EXERCISE BRIEF:
Please give the data again in full, precisely as it is written.

DATA TO USE:
******************************

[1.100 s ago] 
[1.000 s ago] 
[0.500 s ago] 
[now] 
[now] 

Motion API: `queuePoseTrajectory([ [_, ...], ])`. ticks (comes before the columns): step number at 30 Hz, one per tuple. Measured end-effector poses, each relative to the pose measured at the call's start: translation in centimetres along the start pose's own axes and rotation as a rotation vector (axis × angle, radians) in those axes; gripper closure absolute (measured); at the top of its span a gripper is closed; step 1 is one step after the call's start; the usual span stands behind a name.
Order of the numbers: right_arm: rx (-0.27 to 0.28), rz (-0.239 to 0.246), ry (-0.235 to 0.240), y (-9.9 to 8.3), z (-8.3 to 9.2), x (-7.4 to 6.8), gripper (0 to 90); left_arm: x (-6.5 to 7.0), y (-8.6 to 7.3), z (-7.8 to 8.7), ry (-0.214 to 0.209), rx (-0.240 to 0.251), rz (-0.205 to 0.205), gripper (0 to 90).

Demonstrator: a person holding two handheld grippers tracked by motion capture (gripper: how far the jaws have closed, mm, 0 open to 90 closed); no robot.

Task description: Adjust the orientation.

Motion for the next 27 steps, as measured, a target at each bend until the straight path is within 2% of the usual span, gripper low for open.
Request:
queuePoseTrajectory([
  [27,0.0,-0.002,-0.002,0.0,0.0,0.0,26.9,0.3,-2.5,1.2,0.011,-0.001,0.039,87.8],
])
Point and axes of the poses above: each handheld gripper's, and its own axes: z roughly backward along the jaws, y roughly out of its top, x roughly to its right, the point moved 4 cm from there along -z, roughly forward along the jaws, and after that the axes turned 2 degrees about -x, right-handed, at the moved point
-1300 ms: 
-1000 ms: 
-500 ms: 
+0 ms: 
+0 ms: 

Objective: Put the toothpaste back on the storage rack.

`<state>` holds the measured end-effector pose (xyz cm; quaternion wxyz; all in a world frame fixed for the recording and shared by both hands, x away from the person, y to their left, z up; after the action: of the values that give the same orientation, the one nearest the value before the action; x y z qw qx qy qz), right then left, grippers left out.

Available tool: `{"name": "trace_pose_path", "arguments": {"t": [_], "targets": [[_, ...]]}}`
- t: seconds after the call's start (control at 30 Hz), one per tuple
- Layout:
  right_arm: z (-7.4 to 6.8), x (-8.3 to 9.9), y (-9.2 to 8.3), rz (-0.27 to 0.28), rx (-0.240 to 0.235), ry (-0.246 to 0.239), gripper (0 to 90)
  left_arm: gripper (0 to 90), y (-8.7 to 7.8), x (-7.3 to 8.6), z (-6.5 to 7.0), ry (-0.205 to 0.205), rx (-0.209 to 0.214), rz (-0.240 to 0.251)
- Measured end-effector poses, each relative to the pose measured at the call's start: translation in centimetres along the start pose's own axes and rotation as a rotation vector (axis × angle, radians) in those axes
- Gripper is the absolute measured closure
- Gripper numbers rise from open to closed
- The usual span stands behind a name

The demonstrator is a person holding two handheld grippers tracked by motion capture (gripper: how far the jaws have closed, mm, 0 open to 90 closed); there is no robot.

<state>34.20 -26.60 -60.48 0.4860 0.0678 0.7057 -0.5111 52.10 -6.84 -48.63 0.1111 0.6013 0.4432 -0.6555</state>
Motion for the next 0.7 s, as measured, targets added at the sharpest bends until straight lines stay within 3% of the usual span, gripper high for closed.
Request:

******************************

YOUR RESPONSE:
[1.100 s ago] 
[1.000 s ago] 
[0.500 s ago] 
[now] 
[now] 

Motion API: `queuePoseTrajectory([ [_, ...], ])`. ticks (comes before the columns): step number at 30 Hz, one per tuple. Measured end-effector poses, each relative to the pose measured at the call's start: translation in centimetres along the start pose's own axes and rotation as a rotation vector (axis × angle, radians) in those axes; gripper closure absolute (measured); at the top of its span a gripper is closed; step 1 is one step after the call's start; the usual span stands behind a name.
Order of the numbers: right_arm: rx (-0.27 to 0.28), rz (-0.239 to 0.246), ry (-0.235 to 0.240), y (-9.9 to 8.3), z (-8.3 to 9.2), x (-7.4 to 6.8), gripper (0 to 90); left_arm: x (-6.5 to 7.0), y (-8.6 to 7.3), z (-7.8 to 8.7), ry (-0.214 to 0.209), rx (-0.240 to 0.251), rz (-0.205 to 0.205), gripper (0 to 90).

Demonstrator: a person holding two handheld grippers tracked by motion capture (gripper: how far the jaws have closed, mm, 0 open to 90 closed); no robot.

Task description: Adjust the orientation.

Motion for the next 27 steps, as measured, a target at each bend until the straight path is within 2% of the usual span, gripper low for open.
Request:
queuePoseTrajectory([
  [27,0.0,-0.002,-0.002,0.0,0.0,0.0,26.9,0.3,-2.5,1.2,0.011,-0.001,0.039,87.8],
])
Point and axes of the poses above: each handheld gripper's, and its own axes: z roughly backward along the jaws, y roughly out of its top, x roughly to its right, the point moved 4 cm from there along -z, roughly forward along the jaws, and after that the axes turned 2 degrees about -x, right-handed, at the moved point
-1300 ms: 
-1000 ms: 
-500 ms: 
+0 ms: 
+0 ms: 

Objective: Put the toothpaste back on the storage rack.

`<state>` holds the measured end-effector pose (xyz cm; quaternion wxyz; all in a world frame fixed for the recording and shared by both hands, x away from the person, y to their left, z up; after the action: of the values that give the same orientation, the one nearest the value before the action; x y z qw qx qy qz), right then left, grippers left out.

Available tool: `{"name": "trace_pose_path", "arguments": {"t": [_], "targets": [[_, ...]]}}`
- t: seconds after the call's start (control at 30 Hz), one per tuple
- Layout:
  right_arm: z (-7.4 to 6.8), x (-8.3 to 9.9), y (-9.2 to 8.3), rz (-0.27 to 0.28), rx (-0.240 to 0.235), ry (-0.246 to 0.239), gripper (0 to 90)
  left_arm: gripper (0 to 90), y (-8.7 to 7.8), x (-7.3 to 8.6), z (-6.5 to 7.0), ry (-0.205 to 0.205), rx (-0.209 to 0.214), rz (-0.240 to 0.251)
- Measured end-effector poses, each relative to the pose measured at the call's start: translation in centimetres along the start pose's own axes and rotation as a rotation vector (axis × angle, radians) in those axes
- Gripper is the absolute measured closure
- Gripper numbers rise from open to closed
- The usual span stands behind a name

The demonstrator is a person holding two handheld grippers tracked by motion capture (gripper: how far the jaws have closed, mm, 0 open to 90 closed); there is no robot.

<state>34.20 -26.60 -60.48 0.4860 0.0678 0.7057 -0.5111 52.10 -6.84 -48.63 0.1111 0.6013 0.4432 -0.6555</state>
Motion for the next 0.7 s, as measured, targets added at the sharpest bends until straight lines stay within 3% of the usual span, gripper high for closed.
Request:

The exercise was answered completely.